> _Assignment_
The word to find is "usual". State how many lines below contain it, giving only the number.

> _Source material_
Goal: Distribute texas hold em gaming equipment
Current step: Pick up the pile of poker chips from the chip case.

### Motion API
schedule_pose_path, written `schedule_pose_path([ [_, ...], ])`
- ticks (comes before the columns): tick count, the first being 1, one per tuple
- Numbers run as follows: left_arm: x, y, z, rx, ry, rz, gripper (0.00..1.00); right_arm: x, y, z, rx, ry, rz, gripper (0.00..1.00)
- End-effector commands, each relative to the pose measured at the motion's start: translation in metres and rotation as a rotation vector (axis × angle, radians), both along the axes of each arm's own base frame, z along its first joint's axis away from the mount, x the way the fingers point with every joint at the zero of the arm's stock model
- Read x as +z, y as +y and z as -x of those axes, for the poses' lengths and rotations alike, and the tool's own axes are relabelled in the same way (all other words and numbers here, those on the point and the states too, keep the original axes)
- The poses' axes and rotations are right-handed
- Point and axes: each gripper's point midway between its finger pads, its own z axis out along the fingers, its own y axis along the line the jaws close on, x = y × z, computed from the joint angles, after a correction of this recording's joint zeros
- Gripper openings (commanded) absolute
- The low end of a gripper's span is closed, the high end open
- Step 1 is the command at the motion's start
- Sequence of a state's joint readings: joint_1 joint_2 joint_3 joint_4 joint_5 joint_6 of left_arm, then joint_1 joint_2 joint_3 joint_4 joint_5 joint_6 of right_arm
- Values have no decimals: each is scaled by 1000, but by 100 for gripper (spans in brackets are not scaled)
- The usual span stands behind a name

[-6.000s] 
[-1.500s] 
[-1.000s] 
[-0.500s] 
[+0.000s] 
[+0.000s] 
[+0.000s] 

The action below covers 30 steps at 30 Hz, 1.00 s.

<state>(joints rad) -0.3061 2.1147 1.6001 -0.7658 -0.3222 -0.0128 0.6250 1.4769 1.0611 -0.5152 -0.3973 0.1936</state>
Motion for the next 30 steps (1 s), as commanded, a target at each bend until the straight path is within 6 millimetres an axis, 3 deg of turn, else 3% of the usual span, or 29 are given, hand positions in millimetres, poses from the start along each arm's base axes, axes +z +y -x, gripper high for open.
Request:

> _Expected answer_
2